Ricardo Pau-Llosa

Luisa Richter's paintings, more than any other relevant artist of the last four decades, have categorically denied the plaintive ditty proclaiming the death of painting. This is confirmed not only by the textural proximity of her canvases, the touching and controlled amplitude of the gesture, or the intelligence of her color strategies. The fact that Richter is part of a handful of living artists that really think when painting and dramatizing the conditions through which the aesthetic thought comes to life also confirms it. Richter is a glory of European art, particularly in her native Germany, as she is for the South American art, where she is a revered figure, especially in Venezuela, her second homeland.

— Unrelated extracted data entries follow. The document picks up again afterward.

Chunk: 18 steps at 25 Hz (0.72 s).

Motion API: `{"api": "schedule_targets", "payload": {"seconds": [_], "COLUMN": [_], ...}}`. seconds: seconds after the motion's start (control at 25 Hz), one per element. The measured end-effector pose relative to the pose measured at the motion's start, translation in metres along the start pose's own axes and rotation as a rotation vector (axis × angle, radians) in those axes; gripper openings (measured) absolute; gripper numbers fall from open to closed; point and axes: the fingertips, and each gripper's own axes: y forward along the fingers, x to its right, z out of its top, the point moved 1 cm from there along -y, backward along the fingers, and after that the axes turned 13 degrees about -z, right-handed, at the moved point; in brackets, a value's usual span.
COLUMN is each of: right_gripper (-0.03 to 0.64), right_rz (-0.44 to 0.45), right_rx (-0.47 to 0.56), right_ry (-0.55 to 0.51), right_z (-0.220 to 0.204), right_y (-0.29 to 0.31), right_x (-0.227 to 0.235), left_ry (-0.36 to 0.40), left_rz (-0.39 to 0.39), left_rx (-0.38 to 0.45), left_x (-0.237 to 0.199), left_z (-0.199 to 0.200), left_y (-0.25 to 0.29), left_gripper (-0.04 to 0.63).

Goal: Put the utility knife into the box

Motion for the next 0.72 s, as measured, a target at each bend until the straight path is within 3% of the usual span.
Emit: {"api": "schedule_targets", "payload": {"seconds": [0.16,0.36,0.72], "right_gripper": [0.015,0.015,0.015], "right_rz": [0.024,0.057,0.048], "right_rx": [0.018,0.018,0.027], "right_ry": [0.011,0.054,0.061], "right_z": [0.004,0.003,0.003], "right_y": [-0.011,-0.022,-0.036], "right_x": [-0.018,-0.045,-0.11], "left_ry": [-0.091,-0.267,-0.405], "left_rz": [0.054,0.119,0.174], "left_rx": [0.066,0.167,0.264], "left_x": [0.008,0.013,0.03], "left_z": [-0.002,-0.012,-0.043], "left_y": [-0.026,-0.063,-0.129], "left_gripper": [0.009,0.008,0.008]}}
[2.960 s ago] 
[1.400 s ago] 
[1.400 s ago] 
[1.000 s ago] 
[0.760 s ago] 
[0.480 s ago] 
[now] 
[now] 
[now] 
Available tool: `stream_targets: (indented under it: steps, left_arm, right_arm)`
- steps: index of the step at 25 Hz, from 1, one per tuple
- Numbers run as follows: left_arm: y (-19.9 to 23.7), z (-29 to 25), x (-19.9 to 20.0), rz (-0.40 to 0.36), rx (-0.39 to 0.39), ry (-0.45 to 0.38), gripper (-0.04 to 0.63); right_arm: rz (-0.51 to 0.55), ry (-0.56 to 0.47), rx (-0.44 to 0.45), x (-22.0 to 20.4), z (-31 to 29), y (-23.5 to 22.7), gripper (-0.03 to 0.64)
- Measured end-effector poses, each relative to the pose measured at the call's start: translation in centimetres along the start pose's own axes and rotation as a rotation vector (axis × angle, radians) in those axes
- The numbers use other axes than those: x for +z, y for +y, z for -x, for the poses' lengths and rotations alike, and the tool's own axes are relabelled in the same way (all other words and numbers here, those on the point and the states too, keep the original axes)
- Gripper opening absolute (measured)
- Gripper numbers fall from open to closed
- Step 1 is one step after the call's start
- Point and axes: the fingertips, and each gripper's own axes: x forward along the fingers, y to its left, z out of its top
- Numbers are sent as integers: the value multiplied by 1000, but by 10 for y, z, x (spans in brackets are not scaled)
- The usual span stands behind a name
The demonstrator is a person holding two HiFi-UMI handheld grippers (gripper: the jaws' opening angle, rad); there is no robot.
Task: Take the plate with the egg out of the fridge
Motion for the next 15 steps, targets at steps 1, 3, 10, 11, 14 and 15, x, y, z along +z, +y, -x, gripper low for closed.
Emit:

In her concrete and glass house of severe Le Corbusier style, built on top of a mountain covered with lush vegetation, on the outskirts of Caracas she has implemented some of the most striking paintings of her generation. What makes them great is her ability to capture the action of abstraction of the pictorial imagination and understand the fundamentals of spatial thinking, at the same time clarifying the process by which these creative feats are accomplished. In simpler terms, Richter's paintings bring together the domains of intuitive and analytical thought, and serve as introspective windows (as opposed to the closely self-referential) from which you can see this simultaneity, the poetics of painting. What in other artists is a register number of the action and passion, or delight in the art and color, in Richter it becomes an almost metaphysical act of making tangible the idea that, paradoxically, cannot be contained in the image, even when at the same time, it is inseparable from it.

It is as if each painting raised an ineffable question, as if that question, more than the answer, was always the main objective of the work. What permutations of a circle signifying the infinite can continue even after they cease being a circle? Can a circle or a sphere be represented, and therefore realize a presence on the mental level, through any portion, an arc or some echo of roundness?
How does it alter the archetypal shadow and fragmentation? What is the role of our frustrations on the fragility or intractability of the matter in the delight we find in the light? How does refraction or dispersion, or both, exalt the idea of form, which constitutes a threat to their direct visibility?

It is not a hidden question Richter disturbing each Richter’s painting, but that each painting requires the viewer to plot this kind of questions. In turn, these questions make us go back to the painting to enjoy its lyrical labyrinths of light, gesture and form. In essence, Richter's paintings are on the temporality of creation as an act in which the foundations of perception come together in new coincidences and sequences, new parameters.

These sensual whirlpools of thought and matter propose a new understanding of time. While earlier artists distilled abstract textured and non-referential images of "reality," Richter asked if you are not conducting a simultaneous journey of thought, if the painting as an image and the form as essence are not equally attracted to life, recognition and function. The temporality of the imagination has to do precisely with a double gravity. Richter absorbed sensitivity for the geometric of modernism inspired by constructivism and its successive heirs, especially in Venezuela, whose kinetic artists would dominate the postwar scene. She also endorsed a variety of informal and abstract tendencies that were more dominant in Europe and North America during that same time.

Its bright tropical environment also pushed her imagination to the number of physical freedoms that would have been difficult to use in other media.

The mark of a great artist, such as Richter, is the ability to transform what once exercised its influence over her in such a way that due to her work we cannot re-think these sources in the same way. She has taken the geometric form, gestural abstraction, color and light to the level and images and premises of thought. The eye moves from pebbly surfaces to insinuation of pigments, as if each painting- an uncontainable landscape as well as a luminous architecture- would try to become as complex and immediate, compartmentalized and simple as the world itself.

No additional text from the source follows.